§ WHAT IS REQUIRED:
Scan the listing below for the word "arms", then copy each line that has it.

(DATASET EXTRACT begins)

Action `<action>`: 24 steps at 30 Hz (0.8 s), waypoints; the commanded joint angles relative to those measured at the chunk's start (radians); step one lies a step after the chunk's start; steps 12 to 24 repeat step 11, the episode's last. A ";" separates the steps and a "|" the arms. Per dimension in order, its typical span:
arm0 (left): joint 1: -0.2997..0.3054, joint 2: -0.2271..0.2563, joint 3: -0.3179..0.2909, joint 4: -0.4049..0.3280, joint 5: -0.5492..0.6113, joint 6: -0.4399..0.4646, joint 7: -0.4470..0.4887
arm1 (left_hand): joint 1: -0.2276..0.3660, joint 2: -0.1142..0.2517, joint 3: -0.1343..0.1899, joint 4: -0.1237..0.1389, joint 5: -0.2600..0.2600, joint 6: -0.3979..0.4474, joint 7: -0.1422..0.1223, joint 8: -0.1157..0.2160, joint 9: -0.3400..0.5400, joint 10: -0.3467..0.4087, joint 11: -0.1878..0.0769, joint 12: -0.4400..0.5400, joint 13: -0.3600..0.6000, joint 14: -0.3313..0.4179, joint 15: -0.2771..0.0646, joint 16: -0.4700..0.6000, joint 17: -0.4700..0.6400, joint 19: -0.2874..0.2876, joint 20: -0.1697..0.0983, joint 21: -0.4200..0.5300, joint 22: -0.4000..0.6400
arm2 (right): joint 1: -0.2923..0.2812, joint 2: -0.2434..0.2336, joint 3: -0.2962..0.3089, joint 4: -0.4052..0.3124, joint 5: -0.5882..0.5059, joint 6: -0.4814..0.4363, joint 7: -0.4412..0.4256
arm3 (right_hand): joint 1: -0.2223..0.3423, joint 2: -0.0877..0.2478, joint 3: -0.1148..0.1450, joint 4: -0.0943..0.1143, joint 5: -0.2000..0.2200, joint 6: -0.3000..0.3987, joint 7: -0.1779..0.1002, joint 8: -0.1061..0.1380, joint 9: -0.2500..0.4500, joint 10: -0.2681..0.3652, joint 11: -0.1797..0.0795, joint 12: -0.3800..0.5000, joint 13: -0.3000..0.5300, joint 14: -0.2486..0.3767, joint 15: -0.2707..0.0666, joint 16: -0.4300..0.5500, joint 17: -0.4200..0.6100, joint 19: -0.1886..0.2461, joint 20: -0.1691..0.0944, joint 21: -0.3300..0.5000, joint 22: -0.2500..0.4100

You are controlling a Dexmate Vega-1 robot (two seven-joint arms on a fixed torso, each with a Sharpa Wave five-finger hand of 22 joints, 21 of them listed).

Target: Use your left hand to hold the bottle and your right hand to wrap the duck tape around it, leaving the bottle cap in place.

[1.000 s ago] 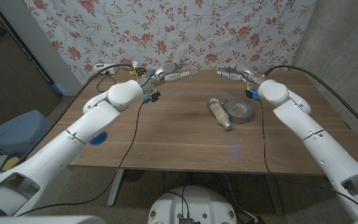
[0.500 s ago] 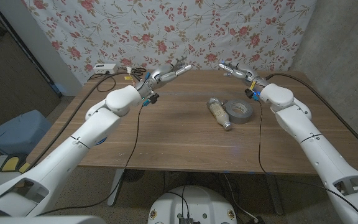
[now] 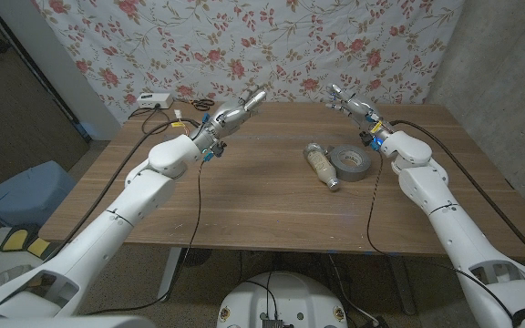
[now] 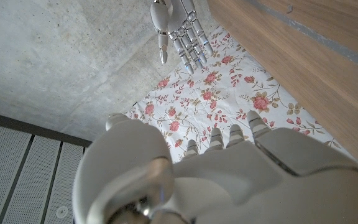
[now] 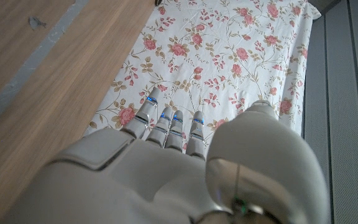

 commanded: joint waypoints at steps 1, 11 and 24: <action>0.017 -0.023 -0.032 0.054 -0.092 -0.030 -0.070 | -0.017 0.003 -0.005 0.008 -0.006 -0.256 -0.006 0.000 0.003 -0.252 0.010 0.002 0.001 -0.212 -0.008 0.001 0.001 -0.105 -0.004 0.004 0.002 | -0.016 0.087 0.073 0.075 0.127 0.027 0.040 | -0.023 -0.001 -0.013 0.005 -0.009 0.027 -0.013 0.009 0.000 0.020 0.003 0.010 -0.008 -0.029 0.009 -0.004 -0.017 -0.021 0.004 -0.018 0.003; 0.005 -0.021 -0.028 0.055 -0.075 0.056 -0.025 | -0.039 0.001 -0.002 0.002 -0.016 -0.294 0.008 -0.025 0.003 -0.268 0.028 -0.013 -0.002 -0.226 0.000 -0.015 0.000 -0.128 -0.001 -0.011 0.001 | 0.005 0.153 0.132 0.165 0.120 0.066 -0.031 | -0.092 0.019 -0.026 0.005 -0.021 0.079 0.005 0.016 -0.003 0.053 0.028 0.017 -0.056 -0.151 0.022 -0.006 -0.109 -0.178 0.009 -0.134 0.001; 0.005 -0.021 -0.028 0.055 -0.075 0.056 -0.025 | -0.039 0.001 -0.002 0.002 -0.016 -0.294 0.008 -0.025 0.003 -0.268 0.028 -0.013 -0.002 -0.226 0.000 -0.015 0.000 -0.128 -0.001 -0.011 0.001 | 0.005 0.153 0.132 0.165 0.120 0.066 -0.031 | -0.092 0.019 -0.026 0.005 -0.021 0.079 0.005 0.016 -0.003 0.053 0.028 0.017 -0.056 -0.151 0.022 -0.006 -0.109 -0.178 0.009 -0.134 0.001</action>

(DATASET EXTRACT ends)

§ RESULT OF THIS EXERCISE:
Action `<action>`: 24 steps at 30 Hz (0.8 s), waypoints; the commanded joint angles relative to those measured at the chunk's start (radians); step one lies a step after the chunk's start; steps 12 to 24 repeat step 11, the episode's last. A ";" separates the steps and a "|" the arms. Per dimension in order, its typical span:
You are controlling a Dexmate Vega-1 robot (two seven-joint arms on a fixed torso, each with a Sharpa Wave five-finger hand of 22 joints, 21 of them listed).

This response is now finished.